Ignoring every picture, transcribe the data in full as it stands.

_Given information_:
-- -- --
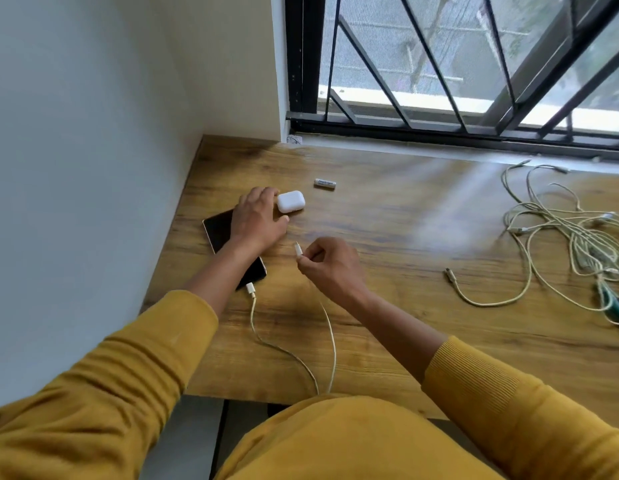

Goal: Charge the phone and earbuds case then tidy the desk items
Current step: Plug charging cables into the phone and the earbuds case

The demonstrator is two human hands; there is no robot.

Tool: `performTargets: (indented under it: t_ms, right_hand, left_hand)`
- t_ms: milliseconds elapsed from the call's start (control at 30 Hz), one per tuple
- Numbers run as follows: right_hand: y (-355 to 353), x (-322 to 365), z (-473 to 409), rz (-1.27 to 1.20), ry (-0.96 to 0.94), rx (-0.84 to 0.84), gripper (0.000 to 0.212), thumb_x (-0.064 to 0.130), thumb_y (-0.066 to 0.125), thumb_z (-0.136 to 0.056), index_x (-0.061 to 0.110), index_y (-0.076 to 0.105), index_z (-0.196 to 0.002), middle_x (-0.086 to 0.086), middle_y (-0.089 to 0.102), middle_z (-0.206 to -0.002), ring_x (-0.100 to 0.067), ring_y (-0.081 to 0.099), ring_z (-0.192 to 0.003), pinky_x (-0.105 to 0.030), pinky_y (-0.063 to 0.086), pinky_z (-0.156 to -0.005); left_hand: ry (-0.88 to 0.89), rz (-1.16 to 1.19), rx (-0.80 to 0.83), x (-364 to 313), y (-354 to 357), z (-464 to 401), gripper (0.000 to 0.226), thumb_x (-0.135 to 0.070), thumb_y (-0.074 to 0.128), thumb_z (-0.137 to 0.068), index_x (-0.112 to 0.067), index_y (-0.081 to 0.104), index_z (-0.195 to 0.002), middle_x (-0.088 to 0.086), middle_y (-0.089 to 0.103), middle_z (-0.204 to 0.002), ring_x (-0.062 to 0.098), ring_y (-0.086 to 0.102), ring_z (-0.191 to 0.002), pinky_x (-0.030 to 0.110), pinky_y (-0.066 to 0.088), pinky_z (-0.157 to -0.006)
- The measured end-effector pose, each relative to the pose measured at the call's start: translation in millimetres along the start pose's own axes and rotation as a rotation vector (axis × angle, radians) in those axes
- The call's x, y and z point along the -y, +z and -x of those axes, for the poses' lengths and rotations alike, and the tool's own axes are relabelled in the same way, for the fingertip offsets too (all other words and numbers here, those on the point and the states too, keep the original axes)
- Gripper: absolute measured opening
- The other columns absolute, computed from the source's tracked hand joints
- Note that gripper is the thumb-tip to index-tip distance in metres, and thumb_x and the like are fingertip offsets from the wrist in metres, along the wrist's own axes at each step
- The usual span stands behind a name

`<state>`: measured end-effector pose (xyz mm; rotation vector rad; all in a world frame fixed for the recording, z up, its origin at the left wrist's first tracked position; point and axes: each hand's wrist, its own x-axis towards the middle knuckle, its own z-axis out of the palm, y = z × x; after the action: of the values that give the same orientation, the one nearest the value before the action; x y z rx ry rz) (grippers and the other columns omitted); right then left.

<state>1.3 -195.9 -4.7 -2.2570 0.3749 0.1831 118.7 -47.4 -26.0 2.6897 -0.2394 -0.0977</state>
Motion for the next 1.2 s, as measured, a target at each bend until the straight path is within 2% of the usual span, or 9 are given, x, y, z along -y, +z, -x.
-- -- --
_Written solution_:
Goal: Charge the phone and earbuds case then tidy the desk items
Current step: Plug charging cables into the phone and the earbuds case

The demonstrator is two human hands; there is no robot.

Tool: `performTargets: (indented under it: t_ms, right_hand, left_hand)`
- t_ms: milliseconds elapsed from the call's start (control at 30 Hz), one per tuple
- Numbers run as follows: right_hand: y (-355 to 353), x (-322 to 365), z (-473 to 409), rz (-1.27 to 1.20), ry (-0.96 to 0.94), rx (-0.84 to 0.84), gripper (0.000 to 0.212), thumb_x (-0.064 to 0.130), thumb_y (-0.066 to 0.125), thumb_z (-0.136 to 0.056), index_x (-0.061 to 0.110), index_y (-0.076 to 0.105), index_z (-0.196 to 0.002), middle_x (-0.086 to 0.086), middle_y (-0.089 to 0.102), middle_z (-0.206 to -0.002), ring_x (-0.100 to 0.067), ring_y (-0.081 to 0.099), ring_z (-0.192 to 0.003), pinky_x (-0.105 to 0.030), pinky_y (-0.063 to 0.086), pinky_z (-0.156 to -0.005); left_hand: ry (-0.88 to 0.89), rz (-1.16 to 1.19), rx (-0.80 to 0.83), x (-364 to 313), y (-354 to 357), z (-464 to 401), gripper (0.000 to 0.226), thumb_x (-0.135 to 0.070), thumb_y (-0.074 to 0.128), thumb_z (-0.137 to 0.068), index_x (-0.112 to 0.067), index_y (-0.081 to 0.104), index_z (-0.195 to 0.002), middle_x (-0.088 to 0.086), middle_y (-0.089 to 0.103), middle_z (-0.204 to 0.002), ring_x (-0.062 to 0.098), ring_y (-0.086 to 0.102), ring_z (-0.191 to 0.002), pinky_x (-0.030 to 0.110), pinky_y (-0.066 to 0.088), pinky_z (-0.157 to -0.006)
- The measured end-effector pose, each relative to the pose measured at the call's start: translation in millimetres along the start pose's own axes and rotation as a rotation vector (axis × angle, radians) in those axes
- The call's x, y and z point along the -y, +z and -x of those axes, for the poses' lengths and rotations alike, and the tool's own axes are relabelled in the same way, for the fingertip offsets too (all other words and numbers here, those on the point and the states too, keep the original axes)
- Gripper: absolute measured opening
- The other columns absolute, computed from the source's tracked hand joints
- Note that gripper is the thumb-tip to index-tip distance in metres, and thumb_x and the like are fingertip offsets from the wrist in metres, along the wrist's own axes at each step
- The usual span stands behind a name

`<state>`: measured end-effector pose (xyz mm; rotation vector rad; all in a world frame fixed for the recording, z up, its origin at the left wrist's first tracked position; point and axes: each hand's wrist, its own x-axis towards the middle knuckle, its own z-axis out of the palm, y = z × x; after the action: of the values that give the same orientation, the one nearest the value before the action; x y z rx ry rz) (grippers and the other columns omitted); right then left.

<state>1.3 -195.9 -4.7 -2.2570 0.3749 0.1831 118.7 -47.4 -26.0 2.6897 -0.2394 -0.0977</state>
Motion for the next 1.2 s, as measured, a target at each bend until the straight path is within 2% of the usual span, or 9 are given, x, y, z along -y, +z, -x.

This finishes the output.